5. « Quand les paysan.ne.s étaient "libéré.e.s" durant cette période, cela voulait dire qu'ils et elles avaient été expulsé.e.s de leurs terres et coupé.e.s de leurs moyens de subsistance, ainsi rendu.e.s "libres" de vendre leur force de travail dans des usines ou de mourir de faim. Il ne s'agit pas d'une coïncidence si ces conceptions individualisantes de la liberté sont apparues au même moment en Europe que la chasse aux sorcières, la privatisation de la terre (élimination des communs), l'émergence du commerce transatlantique d'esclaves, et la colonisation et le génocide des Amériques. Au moment où le sens de la liberté était arraché de l'amitié et du lien, les connexions vécues entre les peuples et les lieux étaient démembrées. » (p. 91)

6. « L'éthique est l'espace dynamique entre la morale statique et l'intérêt personnel insipide : c'est la capacité à être réactif.ve aux relations qui nous façonnent. Consciemment ou non, nos désirs et nos choix sont les produits de tout ce qui nous affecte. Alors que ce type de pensée et de pratique peut sembler intuitif, il va à l'encontre des tendances dominantes de la pensée et de la morale occidentales, qui aspirent à l'universalisme et à la possibilité de généraliser : celles-ci tendent à déterminer les choses, à nous dicter comment agir, ou à prédire ce qui est plausible. Elles demandent ce que sont les humains et ce qu'ils seront toujours, ce que nous devrions toujours faire, ou ce que nous faisons habituellement (et comment nous pouvons être contrôlé.e.s). A contrario, une éthique spinoziste est en prise avec la singularité et l'ouverture de chaque situation : de quoi sommes-nous capables ici et maintenant, ensemble, à ce moment, à cet endroit, parmi les relations dans lesquelles nous sommes imbriqué.e.s ? » (p. 96)

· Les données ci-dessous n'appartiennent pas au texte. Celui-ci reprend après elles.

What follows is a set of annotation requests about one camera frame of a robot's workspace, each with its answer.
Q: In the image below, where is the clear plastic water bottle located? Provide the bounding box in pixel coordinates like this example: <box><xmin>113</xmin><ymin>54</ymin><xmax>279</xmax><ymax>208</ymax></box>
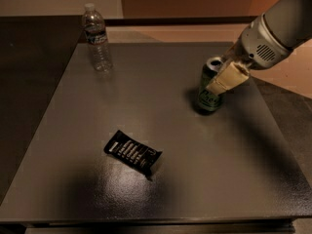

7. « L'anxiété, l'addiction, et la dépression ne sont pas simplement des secrets à révéler ou des illusions à révoquer. Prêcher contre les horreurs de l'Empire peut alimenter le cynisme ou le détachement ironique plutôt que de défaire l'assujettissement. On peut se sentir contraint.e et diminué.e, et ce malgré notre conscience politique. Les sujet.te.s de l'Empire sont "libres" d'être défiant.e.s et d'avoir du ressentiment vis-à-vis du système dans lequel ils et elles vivent. On peut haïr l'Empire autant que l'on veut, tant que l'on continue de travailler, de payer son loyer et de consommer. Il n'y a pas de correspondance simple entre les intentions et les actions, comme si le problème c'était simplement de trouver quoi faire et de le faire. Défaire l'assujettissement ne revient pas à une forme d'opposition consciente ou à trouver une façon d'être joyeux.se au milieu de la misère. Contester le monopole radical de l'Empire sur la vie veut dire interrompre son emprise affective et infrastructurelle, défaire certains de nos attachements et de nos désirs, et en créer de nouveaux.
[…]
Voici ce qu'un.e participant.e anonyme au soulèvement du Caire, en Égypte, où les personnes ont pris la désormais célèbre place Tahrir, avait à en dire :
"Jamais La Caire n'a été aussi vivant que durant la première place Tahrir. Puisque plus rien ne fonctionnait, chacun prenait soin de ce qui l'entourait. Les gens se chargeaient des ordures, balayaient eux-mêmes le trottoir et parfois même le repeignaient, dessinaient des fresques sur les murs, se souciaient les uns des autres. Même la circulation était devenue miraculeusement fluide, depuis qu'il n'y avait plus d'agents de la circulation. Ce dont nous nous sommes soudain rendu compte, c'est que nous avions été expropriés des gestes les plus simples, ceux qui font que la ville est à nous et que nous lui appartenons. Place Tahrir, les gens arrivaient et spontanément se demandaient à quoi ils pouvaient aider, ils allaient à la cuisine, brancardaient les blessés, préparaient des banderoles, des boucliers, des lance-pierres, discutaient, inventaient des chansons. On s'est rendu compte que l'organisation étatique était en fait la désorganisation maximale, parce qu'elle reposait sur la négation de la faculté humaine de s'organiser. Place Tahrir, personne ne donnait d'ordre. Évidemment que si quelqu'un s'était mis en tête d'organiser tout cela, ce serait immédiatement devenu le chaos." » (pp. 149-152)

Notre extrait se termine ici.